This problem involves writing functions.

  1. Write a function, LogPower(), that prints out the result of raising \(\ln(2)\) to the 3rd power. In other words, your function should compute \(\ln(2)^3\) and print out the results. Hint: Recall that in R \(\mathrm{x}^{\wedge} \mathrm{a}\) raises \(\mathrm{x}\) to the power a, and \(\mathrm{log}(x)\) computes the natural logarithm of \(x\). Use the print() function to output the result.

  2. Create a new function, LogPower2(), that allows you to pass any two numbers, \(x\) and \(a\), and prints out the value of \(\log(x)^{\wedge}a\). You can do this by beginning your function with the line

LogPower2 <- function (x, a)

You should be able to call your function by entering, for instance,

LogPower2(3,8)

on the command line. This should output the value of \(\ln(3)^8\), namely, 2.122.

  1. Using the LogPower2() function that you just wrote, compute \(\ln(10)^3\), \(\ln(8)^{17}\), and \(\ln(131)^3\).
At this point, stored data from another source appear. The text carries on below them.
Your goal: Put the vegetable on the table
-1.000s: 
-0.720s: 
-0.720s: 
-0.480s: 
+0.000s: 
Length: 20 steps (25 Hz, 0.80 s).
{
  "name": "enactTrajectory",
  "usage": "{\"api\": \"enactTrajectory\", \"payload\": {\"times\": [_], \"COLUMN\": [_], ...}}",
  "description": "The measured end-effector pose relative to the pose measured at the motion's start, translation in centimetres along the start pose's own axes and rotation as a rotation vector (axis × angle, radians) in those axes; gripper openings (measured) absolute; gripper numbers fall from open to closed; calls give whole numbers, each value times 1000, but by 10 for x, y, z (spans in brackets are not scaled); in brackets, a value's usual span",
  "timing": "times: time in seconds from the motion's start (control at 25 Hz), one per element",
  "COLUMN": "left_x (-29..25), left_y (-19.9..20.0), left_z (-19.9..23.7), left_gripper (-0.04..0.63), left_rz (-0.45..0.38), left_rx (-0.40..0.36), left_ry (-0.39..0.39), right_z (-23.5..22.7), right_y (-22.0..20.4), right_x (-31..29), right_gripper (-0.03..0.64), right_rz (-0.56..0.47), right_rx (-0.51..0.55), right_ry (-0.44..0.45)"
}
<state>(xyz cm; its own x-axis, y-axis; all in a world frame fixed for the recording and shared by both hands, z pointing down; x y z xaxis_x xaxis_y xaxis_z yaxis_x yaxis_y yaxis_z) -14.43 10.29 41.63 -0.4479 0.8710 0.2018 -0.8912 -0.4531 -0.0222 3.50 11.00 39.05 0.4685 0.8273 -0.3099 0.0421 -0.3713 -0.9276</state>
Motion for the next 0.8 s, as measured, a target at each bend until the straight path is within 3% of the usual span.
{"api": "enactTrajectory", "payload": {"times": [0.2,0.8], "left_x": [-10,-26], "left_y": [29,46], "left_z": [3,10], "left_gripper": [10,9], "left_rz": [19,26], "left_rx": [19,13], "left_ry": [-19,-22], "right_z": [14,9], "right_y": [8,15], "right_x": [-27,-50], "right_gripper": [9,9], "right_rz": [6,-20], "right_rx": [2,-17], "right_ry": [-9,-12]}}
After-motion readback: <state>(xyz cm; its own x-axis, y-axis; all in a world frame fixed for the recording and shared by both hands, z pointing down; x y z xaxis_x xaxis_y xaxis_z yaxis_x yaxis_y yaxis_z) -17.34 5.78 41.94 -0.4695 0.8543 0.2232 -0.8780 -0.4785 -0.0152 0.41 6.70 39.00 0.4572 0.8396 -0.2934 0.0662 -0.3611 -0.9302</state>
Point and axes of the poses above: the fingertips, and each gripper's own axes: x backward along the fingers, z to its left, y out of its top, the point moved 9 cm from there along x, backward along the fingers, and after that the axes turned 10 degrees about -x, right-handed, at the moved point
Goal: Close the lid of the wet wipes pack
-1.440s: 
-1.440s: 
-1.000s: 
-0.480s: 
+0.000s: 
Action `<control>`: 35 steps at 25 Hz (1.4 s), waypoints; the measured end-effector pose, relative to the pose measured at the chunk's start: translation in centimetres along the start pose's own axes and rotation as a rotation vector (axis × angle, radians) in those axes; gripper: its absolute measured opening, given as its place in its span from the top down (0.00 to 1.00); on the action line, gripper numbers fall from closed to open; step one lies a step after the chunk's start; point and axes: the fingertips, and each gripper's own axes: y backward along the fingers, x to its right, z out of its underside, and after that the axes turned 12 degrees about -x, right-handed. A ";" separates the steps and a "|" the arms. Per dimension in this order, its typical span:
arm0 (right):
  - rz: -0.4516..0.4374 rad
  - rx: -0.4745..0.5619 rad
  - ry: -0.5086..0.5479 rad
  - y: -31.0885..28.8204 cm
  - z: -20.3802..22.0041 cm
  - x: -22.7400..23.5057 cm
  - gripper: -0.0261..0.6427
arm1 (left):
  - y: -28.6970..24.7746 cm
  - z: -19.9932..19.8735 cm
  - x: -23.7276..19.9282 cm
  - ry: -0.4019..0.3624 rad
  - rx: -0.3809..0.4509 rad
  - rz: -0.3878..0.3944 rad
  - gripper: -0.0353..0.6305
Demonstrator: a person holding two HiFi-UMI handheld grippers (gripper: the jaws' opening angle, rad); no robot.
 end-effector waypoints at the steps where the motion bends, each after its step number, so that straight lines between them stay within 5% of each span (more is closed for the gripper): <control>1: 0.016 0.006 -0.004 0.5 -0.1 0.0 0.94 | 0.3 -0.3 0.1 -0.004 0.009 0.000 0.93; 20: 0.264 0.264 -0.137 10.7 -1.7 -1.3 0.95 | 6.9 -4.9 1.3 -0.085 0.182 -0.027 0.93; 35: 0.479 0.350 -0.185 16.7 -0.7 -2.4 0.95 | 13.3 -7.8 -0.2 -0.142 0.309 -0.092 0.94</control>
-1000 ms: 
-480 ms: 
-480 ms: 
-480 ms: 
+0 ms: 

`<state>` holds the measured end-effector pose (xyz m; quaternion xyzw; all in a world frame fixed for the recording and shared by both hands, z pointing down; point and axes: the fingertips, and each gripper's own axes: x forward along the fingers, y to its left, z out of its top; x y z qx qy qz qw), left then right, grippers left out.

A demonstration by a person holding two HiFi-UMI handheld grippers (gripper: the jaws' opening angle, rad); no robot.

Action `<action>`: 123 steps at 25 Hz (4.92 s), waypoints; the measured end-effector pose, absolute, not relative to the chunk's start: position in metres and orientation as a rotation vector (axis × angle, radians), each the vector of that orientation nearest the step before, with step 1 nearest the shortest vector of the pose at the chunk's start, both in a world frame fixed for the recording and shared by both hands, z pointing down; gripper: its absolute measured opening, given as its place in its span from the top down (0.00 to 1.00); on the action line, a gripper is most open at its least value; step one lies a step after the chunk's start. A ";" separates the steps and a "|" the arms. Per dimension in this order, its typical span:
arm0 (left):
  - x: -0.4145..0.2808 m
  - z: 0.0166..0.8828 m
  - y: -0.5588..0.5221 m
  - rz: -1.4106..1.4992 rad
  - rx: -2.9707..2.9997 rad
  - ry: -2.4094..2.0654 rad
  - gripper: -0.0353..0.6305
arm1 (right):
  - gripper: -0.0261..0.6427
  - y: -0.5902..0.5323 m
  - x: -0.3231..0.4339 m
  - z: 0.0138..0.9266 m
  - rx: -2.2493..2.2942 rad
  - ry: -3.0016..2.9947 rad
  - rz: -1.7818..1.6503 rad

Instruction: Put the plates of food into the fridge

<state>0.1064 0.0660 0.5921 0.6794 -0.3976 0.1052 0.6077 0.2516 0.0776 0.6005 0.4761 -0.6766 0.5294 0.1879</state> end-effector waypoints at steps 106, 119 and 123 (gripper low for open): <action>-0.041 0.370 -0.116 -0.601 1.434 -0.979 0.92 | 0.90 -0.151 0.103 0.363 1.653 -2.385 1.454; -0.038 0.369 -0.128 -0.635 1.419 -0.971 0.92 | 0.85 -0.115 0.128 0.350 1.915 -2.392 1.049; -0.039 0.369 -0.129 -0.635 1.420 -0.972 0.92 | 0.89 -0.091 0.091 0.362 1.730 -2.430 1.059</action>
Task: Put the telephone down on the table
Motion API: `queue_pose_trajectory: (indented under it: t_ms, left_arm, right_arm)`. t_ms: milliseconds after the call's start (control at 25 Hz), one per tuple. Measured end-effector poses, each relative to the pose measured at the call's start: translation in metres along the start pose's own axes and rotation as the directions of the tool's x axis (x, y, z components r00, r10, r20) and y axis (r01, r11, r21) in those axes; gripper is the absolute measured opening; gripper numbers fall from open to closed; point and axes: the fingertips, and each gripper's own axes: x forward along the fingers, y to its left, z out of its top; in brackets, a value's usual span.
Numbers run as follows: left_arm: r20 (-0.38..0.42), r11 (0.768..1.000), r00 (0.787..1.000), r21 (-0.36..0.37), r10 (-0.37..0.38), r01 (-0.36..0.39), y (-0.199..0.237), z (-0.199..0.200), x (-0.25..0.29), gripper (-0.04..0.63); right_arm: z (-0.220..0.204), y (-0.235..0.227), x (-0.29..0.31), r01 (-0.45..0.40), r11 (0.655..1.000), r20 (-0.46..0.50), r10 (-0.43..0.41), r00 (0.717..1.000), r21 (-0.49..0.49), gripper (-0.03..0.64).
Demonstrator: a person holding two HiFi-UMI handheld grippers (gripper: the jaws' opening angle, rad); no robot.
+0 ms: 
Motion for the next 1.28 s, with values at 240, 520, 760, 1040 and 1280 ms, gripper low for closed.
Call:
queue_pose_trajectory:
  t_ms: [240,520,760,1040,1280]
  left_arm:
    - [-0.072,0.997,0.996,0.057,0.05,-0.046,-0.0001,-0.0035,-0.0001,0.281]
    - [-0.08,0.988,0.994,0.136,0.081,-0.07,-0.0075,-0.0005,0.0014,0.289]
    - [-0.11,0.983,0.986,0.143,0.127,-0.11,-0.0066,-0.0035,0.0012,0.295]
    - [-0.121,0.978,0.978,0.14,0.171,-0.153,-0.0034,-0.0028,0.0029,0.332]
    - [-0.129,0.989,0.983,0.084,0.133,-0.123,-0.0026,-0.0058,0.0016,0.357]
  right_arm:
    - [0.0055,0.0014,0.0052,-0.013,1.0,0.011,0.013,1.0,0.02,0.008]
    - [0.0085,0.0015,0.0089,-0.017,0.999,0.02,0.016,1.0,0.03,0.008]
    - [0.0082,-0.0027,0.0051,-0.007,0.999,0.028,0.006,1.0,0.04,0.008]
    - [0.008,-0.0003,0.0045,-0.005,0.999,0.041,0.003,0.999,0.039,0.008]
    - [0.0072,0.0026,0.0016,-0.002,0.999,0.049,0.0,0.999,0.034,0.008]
  2. Now create a new function, LogPower3(), that actually returns the result \(\log(x)^{\wedge} a\) as an \(R\) object, rather than simply printing it to the screen. That is, if you store the value \(\log(x)^{\wedge} \mathrm{a}\) in an object called result within your function, then you can simply return() this result, using the following line:

return (result)

The line above should be the last line in your function, before the } symbol.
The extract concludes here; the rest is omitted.